▶ _Work item_: Only the lines from the beginning of the entries through the one that holds "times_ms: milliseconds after" may appear in the answer, written out exactly and free of pictures.

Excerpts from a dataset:
###

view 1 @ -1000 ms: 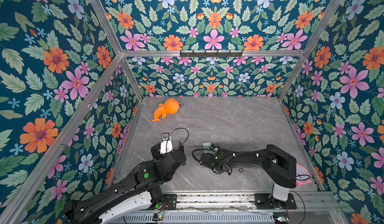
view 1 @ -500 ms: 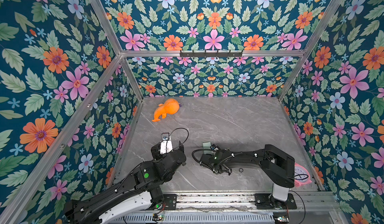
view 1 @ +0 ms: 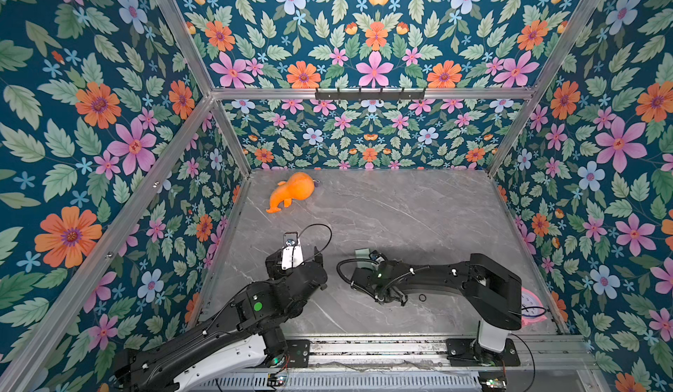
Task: Take the rings out of the lift-off lid box
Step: Pick up the lid from the jewelry box.
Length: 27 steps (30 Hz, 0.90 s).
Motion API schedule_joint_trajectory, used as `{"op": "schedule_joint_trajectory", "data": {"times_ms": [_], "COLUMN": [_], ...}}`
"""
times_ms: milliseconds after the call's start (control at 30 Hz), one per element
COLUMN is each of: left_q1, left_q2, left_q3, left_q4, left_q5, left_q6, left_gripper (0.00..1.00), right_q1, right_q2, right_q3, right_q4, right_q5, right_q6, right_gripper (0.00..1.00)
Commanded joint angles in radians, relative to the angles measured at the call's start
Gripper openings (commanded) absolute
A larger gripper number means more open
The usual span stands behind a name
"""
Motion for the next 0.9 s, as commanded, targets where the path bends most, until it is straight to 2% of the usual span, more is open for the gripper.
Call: {"op": "schedule_joint_trajectory", "data": {"times_ms": [0, 133, 333, 467, 667, 867], "left_q1": [0.001, 0.000, 0.001, 0.000, 0.001, 0.001], "left_q2": [-0.001, -0.001, 0.001, 0.004, 0.005, 0.007], "left_q3": [0.001, 0.001, 0.001, 0.003, 0.003, 0.004], "left_q4": [-0.008, -0.007, -0.008, -0.010, -0.010, -0.011], "left_q5": [-0.016, -0.017, -0.016, -0.017, -0.017, -0.017], "left_q6": [-0.006, -0.006, -0.006, -0.006, -0.008, -0.011], "left_gripper": [0.99, 0.99, 1.00, 0.99, 1.00, 1.00], "right_q1": [-0.005, -0.038, -0.152, -0.222, -0.300, -0.343], "right_q2": [-0.044, -0.132, -0.355, -0.444, -0.464, -0.430], "right_q3": [-0.010, -0.053, -0.181, -0.238, -0.275, -0.276], "right_q4": [-0.012, 0.015, 0.139, 0.197, 0.277, 0.293], "right_q5": [-0.013, -0.077, -0.273, -0.393, -0.572, -0.587], "right_q6": [0.020, 0.007, -0.057, -0.099, -0.170, -0.228], "right_gripper": [0.52, 0.52, 0.51, 0.51, 0.49, 0.49]}}
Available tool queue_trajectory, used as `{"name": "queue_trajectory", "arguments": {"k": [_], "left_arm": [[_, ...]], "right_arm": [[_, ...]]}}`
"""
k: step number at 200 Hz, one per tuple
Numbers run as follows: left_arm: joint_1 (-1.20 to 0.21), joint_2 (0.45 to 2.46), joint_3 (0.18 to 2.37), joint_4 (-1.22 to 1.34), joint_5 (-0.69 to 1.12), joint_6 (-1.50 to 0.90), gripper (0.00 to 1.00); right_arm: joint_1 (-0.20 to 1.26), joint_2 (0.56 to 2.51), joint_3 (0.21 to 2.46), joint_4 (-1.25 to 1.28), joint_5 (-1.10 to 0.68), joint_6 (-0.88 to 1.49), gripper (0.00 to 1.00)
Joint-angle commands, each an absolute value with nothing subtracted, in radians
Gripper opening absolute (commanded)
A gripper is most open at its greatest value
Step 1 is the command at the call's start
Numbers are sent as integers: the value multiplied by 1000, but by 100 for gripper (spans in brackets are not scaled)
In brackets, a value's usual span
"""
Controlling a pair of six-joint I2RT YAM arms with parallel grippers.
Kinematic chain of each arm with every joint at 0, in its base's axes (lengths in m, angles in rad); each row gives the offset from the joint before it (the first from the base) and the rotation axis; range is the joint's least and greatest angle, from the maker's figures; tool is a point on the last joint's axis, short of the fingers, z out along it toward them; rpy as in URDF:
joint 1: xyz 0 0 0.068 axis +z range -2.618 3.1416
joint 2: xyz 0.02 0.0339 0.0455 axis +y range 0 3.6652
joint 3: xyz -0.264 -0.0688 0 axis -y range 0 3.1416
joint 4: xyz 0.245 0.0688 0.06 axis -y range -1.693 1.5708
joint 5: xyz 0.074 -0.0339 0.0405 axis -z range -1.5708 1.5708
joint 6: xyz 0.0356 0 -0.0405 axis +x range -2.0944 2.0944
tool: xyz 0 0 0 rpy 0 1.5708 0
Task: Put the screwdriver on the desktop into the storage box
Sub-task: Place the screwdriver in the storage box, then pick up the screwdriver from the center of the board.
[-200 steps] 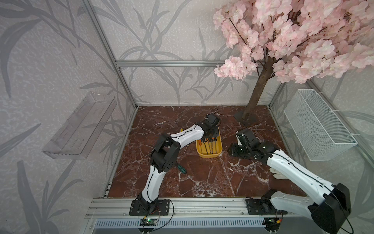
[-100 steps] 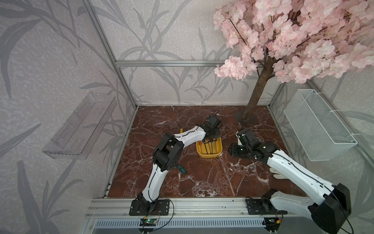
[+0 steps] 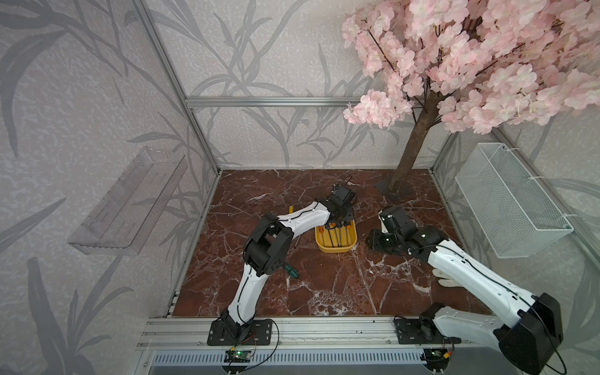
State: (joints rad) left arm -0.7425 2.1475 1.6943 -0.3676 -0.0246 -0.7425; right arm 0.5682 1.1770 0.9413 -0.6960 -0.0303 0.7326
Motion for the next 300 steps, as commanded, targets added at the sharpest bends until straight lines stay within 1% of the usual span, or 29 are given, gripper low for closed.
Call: {"name": "queue_trajectory", "arguments": {"k": [1, 10, 30, 35, 43, 47, 56, 61, 75, 144, 198, 245, 300], "left_arm": [[-744, 2046, 1666, -400, -66, -704, 50], [-742, 2021, 1645, -400, -73, -700, 52], [-734, 1968, 1597, -410, -84, -696, 53], [-730, 1954, 1582, -413, -88, -696, 57], [-725, 1928, 1554, -413, -93, -696, 59], [-723, 1917, 1542, -414, -95, -696, 61], [-717, 1885, 1504, -410, -103, -698, 62], [-714, 1869, 1483, -409, -110, -699, 65], [-703, 1822, 1427, -404, -124, -699, 67], [-642, 1624, 1181, -430, -162, -707, 67], [-589, 1515, 1051, -451, -182, -717, 67], [-545, 1535, 1040, -438, -157, -692, 63], [-501, 1639, 1083, -406, -123, -647, 63]], "right_arm": [[565, 1197, 983, -725, -38, 720, 49], [566, 1205, 996, -725, -40, 717, 49], [573, 1225, 1021, -721, -44, 713, 49], [576, 1232, 1027, -721, -44, 712, 49], [583, 1244, 1039, -721, -44, 709, 49], [587, 1250, 1046, -720, -43, 707, 49], [595, 1265, 1060, -720, -43, 705, 49], [599, 1273, 1068, -721, -43, 703, 49], [612, 1297, 1092, -724, -47, 701, 49], [678, 1400, 1176, -701, -57, 692, 48], [701, 1449, 1208, -689, -68, 687, 48], [704, 1451, 1199, -683, -71, 690, 48], [703, 1447, 1197, -691, -65, 686, 48]]}}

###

▶ _Exercise response_:
view 1 @ -1000 ms: 
view 1 @ -500 ms: 
view 1 @ +0 ms: 
Task: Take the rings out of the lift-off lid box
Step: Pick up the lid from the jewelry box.
Length: 27 steps (30 Hz, 0.90 s).
Motion API schedule_joint_trajectory, used as `{"op": "schedule_joint_trajectory", "data": {"times_ms": [_], "COLUMN": [_], ...}}`
"""
times_ms: milliseconds after the call's start (control at 30 Hz), one per element

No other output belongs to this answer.